----- GIVEN INFORMATION -----

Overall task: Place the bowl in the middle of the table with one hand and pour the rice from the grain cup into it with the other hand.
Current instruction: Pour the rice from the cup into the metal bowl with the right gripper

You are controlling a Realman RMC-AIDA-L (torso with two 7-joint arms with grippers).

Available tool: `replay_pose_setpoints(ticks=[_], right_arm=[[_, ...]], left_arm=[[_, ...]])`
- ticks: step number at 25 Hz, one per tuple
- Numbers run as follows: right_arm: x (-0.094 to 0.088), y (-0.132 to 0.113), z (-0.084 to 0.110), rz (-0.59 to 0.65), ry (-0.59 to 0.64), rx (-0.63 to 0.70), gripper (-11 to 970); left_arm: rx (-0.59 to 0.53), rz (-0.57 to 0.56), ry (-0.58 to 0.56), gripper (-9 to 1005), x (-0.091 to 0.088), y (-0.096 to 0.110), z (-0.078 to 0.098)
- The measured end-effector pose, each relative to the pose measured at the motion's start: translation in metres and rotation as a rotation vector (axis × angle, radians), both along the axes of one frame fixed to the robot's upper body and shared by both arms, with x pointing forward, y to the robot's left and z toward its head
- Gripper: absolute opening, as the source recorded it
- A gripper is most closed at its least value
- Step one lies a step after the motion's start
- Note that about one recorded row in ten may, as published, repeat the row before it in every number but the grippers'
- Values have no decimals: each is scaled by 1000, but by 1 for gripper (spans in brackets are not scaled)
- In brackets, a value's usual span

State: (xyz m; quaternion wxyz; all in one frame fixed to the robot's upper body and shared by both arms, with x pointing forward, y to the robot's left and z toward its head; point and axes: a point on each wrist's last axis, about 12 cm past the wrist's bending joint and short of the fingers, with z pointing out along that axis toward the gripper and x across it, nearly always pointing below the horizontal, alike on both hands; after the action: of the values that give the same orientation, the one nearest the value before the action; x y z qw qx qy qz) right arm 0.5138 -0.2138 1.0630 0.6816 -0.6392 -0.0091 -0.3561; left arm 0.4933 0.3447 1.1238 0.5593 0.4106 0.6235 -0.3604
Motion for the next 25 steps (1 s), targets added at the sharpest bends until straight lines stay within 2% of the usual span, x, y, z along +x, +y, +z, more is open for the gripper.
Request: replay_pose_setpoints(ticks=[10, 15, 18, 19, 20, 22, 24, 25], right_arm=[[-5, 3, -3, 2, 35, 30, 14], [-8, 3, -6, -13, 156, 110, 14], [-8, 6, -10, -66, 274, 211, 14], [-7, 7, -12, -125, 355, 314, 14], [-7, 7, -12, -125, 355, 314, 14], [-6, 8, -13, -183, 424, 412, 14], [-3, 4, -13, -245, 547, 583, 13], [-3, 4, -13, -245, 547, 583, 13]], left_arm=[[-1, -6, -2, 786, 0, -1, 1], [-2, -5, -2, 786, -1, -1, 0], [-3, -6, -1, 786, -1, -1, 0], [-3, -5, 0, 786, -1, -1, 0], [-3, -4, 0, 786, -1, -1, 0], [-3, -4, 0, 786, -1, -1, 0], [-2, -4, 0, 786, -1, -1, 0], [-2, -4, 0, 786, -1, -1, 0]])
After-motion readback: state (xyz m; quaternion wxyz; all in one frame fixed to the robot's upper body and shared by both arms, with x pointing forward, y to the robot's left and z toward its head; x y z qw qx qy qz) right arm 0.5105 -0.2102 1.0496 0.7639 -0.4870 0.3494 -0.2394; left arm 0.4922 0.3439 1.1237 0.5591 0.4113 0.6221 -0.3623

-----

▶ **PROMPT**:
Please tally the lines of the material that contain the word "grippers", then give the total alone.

▶ **RESPONSE**:
2